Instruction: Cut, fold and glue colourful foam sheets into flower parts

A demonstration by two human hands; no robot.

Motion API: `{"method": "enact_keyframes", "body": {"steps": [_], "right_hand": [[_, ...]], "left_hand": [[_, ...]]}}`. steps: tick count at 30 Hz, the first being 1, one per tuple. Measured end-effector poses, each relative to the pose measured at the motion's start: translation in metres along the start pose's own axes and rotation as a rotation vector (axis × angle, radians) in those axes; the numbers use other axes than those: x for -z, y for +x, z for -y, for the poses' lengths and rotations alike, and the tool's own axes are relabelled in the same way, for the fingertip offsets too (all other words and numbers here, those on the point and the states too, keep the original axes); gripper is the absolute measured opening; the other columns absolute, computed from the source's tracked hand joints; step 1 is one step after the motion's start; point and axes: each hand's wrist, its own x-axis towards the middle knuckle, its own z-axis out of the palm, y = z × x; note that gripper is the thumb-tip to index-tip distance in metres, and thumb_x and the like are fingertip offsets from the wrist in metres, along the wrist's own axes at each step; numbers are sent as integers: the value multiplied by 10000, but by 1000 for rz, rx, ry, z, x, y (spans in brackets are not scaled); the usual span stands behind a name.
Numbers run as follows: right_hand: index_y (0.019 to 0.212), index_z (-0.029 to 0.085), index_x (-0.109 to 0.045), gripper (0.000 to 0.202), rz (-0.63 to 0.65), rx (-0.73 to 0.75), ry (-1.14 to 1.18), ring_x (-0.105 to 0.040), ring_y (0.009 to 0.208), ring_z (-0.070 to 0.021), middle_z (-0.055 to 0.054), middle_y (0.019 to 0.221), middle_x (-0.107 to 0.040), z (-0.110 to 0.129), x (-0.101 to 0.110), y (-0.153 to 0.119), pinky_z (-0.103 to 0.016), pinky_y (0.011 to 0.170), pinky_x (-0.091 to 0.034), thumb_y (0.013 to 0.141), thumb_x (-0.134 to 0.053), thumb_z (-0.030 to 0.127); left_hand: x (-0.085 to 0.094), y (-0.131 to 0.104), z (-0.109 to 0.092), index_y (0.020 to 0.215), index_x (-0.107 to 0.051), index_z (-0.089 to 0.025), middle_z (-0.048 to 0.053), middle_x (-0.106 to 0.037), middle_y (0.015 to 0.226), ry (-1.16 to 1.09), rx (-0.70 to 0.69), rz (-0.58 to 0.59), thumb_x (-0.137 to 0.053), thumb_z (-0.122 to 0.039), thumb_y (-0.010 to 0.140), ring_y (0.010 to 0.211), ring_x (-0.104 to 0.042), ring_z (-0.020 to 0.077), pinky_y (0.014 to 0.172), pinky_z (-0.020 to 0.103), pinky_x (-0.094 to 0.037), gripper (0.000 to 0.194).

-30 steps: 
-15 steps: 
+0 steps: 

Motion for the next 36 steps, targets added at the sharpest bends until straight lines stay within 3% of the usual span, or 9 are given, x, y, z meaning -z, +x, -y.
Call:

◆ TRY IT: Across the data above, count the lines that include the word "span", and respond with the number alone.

◆ TASK SOLUTION: 2